In one scene, Flint innocently proposes finding a hidden object by wearing a special pair of mechanical shorts and following the navigational light beam that would emerge from the, uh, front area. And then there’s a key plot device that is referred to — frequently — as the “B.S. USB” drive.

Some of these jokes are handled fairly subtly — I suspect most of them went over my 7-year-old daughter’s head — but still, the fact that they’re in there at all, and in such numbers, brings to mind what happened to the Hoodwinked franchise: When I interviewed Cory Edwards, director of the original film, he was proud of the fact that his film had steered clear of such cheap and easy gags, but then the sequel, directed by someone else, came out a few years later and went for those gags in spades.

Cloudy 2 seems derivative of other recent cartoons, too. It begins with a prologue in which we learn that Chester was one of Flint’s childhood heroes, and the way Chester ends up turning against Flint and his friends is not unlike how Charles Muntz turned against Carl Fredericksen in Pixar’s Up. Similarly, a number of the living food items bear more than a passing resemblance to the Minions in Despicable Me: They have little if any intelligible dialogue but lots of body language, and a small group of pickles in particular are prone to squabbling amongst themselves just like the little guys who work for Gru.

Plot-wise, the second Cloudy With a Chance of Meatballs harks back to the plot of the second Jurassic Park: In both cases, while the first film treated some of its fantastic creations as monsters in a story about the perils posed by a science that doesn’t know its limits, the second film has the main characters go back to visit the creatures created by that science, and it reveals that these creatures actually love each other and have families that should cause us to feel protective of these creatures.

However, where Jurassic Park allowed for the fact that some animals do eat other animals (has there ever been anything as simultaneously terrifying and awe-inspiring as the sight of a T-Rex teaching its offspring to kill?), Cloudy 2 mostly avoids anything that might complicate our own attachment to the creatures on display.

Indeed, the film almost seems to argue for vegetarianism when one of its characters declares that the “foodimals” are “living creatures” and, thus, it would be wrong to eat them — though no one objects when Flint’s father, Tim (James Caan), goes fishing for sardines.

Curiously, the human families get shortchanged somewhat in the new film. The first film had two key father-son relationships, and one of them is all but ignored in the new film, as policeman Earl Devereaux (voiced by Terry Crews rather than Mr.
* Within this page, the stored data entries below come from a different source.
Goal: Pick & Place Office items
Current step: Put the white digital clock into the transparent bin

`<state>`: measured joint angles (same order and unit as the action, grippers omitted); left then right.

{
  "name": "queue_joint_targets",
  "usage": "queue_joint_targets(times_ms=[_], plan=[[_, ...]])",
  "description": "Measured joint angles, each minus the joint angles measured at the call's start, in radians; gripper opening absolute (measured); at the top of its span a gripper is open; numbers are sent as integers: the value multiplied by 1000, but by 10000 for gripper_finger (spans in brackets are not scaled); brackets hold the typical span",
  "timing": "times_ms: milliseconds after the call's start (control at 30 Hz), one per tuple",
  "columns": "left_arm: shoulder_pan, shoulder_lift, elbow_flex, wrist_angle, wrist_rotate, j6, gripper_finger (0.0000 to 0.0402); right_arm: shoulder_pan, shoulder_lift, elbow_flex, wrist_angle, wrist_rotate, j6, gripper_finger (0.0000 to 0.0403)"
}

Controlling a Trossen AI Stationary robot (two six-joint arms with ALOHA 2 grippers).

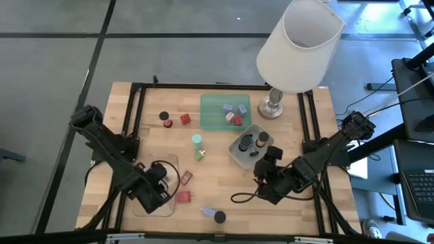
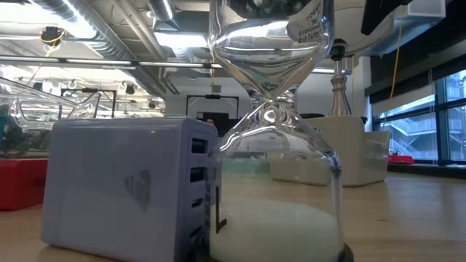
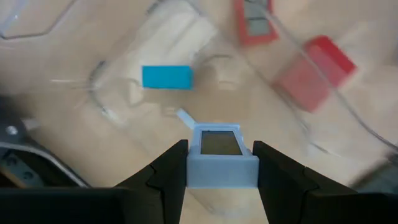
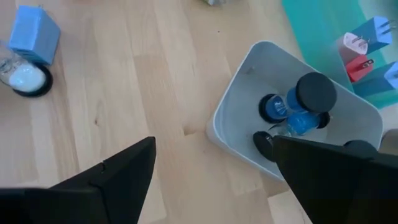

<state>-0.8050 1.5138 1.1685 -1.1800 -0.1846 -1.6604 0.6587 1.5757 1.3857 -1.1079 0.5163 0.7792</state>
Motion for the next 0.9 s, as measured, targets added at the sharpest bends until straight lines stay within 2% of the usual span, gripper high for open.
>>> queue_joint_targets(times_ms=[333,633,900], plan=[[43,29,-86,0,46,21,164,-18,0,0,2,21,-9,324],[43,29,-145,43,28,-2,169,-18,0,0,4,26,-10,324],[40,29,-148,59,22,15,170,-18,0,0,4,26,-10,324]])
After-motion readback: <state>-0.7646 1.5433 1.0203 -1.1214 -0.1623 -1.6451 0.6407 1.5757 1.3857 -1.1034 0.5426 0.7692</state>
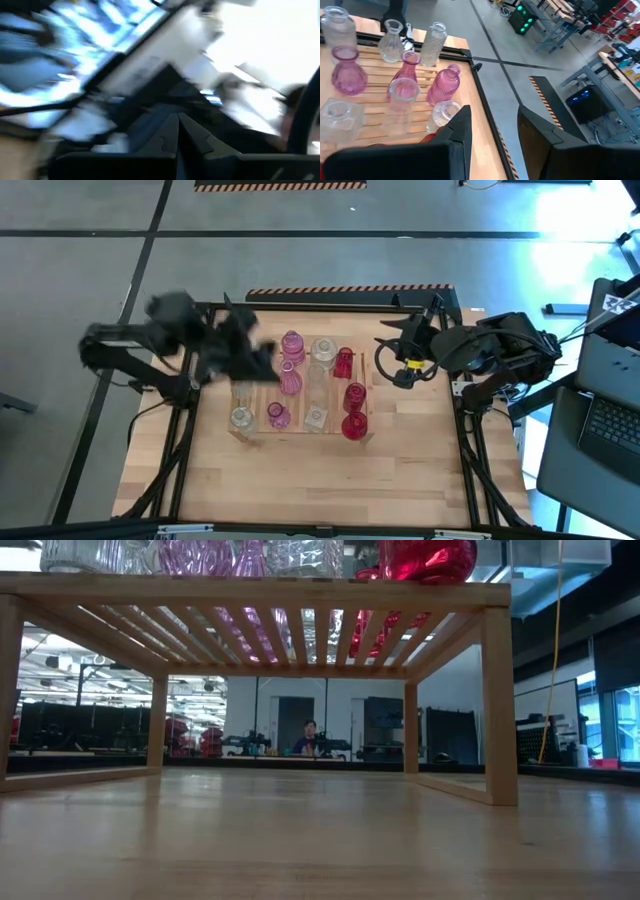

T this time) leaves his boy behind to join Flint and the gang back on the island. As for Flint and his own father ... well, Tim reluctantly agrees to sit on the boat and wait while Flint and his friends have their adventure, so there’s not a whole lot of interaction there either.

Suffice it to say that most of this film’s characters — including Flint’s meteorologist girlfriend Sam Sparks (Anna Faris) and former sardine mascot Brent McHale (Andy Samberg) — had already resolved the issues that were plaguing their characters in the first film, and the new film never finds new ways for them to grow. Their stories simply don’t resonate this time.

Still, that being said, there is (no pun intended) a real feast for the eyes here, and it’s fun to tag along as the characters hike over a lasagna landscape or trudge through a syrup bog. There is some real creativity on display here; it’s just a shame that so little of it found its way into the script.

 

Peter T. Chattaway is a freelance film critic and blogs about film at FilmChat.

 

Content Advisory: Cartoony peril and action; mild rude humor. Might be fine for older kids.